• [YOUR GOAL]:
Within the data below, tally the lines that contain "snack" and state only the total.

Items listed in a dataset

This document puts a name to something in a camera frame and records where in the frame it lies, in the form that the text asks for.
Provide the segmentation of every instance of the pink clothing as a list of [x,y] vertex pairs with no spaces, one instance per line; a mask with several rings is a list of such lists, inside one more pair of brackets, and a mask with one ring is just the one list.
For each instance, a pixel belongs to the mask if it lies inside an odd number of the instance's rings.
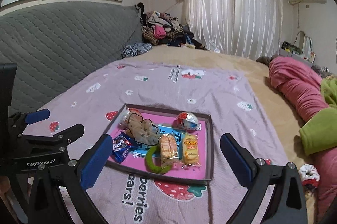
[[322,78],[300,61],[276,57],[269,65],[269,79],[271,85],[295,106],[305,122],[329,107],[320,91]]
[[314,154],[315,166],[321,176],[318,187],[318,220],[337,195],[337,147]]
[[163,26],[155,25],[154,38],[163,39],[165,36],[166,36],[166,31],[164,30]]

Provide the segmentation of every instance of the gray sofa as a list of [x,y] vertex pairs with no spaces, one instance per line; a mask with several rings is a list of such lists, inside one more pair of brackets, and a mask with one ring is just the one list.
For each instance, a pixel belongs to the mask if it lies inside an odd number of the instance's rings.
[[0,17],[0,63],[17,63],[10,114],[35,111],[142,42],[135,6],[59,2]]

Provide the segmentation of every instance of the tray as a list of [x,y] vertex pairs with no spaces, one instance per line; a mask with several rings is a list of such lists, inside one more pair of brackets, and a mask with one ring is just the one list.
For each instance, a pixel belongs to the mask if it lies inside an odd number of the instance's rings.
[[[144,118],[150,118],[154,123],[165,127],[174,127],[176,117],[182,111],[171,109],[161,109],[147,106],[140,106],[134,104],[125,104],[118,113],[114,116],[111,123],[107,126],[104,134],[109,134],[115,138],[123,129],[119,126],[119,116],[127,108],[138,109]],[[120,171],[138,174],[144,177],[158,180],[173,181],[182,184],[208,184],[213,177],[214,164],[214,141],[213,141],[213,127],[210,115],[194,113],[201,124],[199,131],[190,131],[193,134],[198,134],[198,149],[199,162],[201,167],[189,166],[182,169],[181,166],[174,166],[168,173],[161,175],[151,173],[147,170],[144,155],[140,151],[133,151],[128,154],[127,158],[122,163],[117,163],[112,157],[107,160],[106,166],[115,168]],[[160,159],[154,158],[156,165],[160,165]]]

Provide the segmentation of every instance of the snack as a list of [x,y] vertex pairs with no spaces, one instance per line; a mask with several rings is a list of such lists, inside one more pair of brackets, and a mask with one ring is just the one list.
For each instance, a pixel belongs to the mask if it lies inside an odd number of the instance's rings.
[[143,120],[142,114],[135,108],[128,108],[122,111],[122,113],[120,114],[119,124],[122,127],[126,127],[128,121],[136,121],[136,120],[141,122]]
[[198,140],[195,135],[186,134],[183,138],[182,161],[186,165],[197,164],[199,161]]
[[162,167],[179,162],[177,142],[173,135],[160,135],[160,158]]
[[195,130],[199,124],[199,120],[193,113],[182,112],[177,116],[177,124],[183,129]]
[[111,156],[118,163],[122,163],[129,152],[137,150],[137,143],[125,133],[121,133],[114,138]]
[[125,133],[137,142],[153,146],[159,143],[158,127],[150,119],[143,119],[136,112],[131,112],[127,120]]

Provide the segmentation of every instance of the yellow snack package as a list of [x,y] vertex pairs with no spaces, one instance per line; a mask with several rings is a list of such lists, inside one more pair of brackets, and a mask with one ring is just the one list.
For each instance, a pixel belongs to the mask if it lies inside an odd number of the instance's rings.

• [EXERCISE RESULT]:
2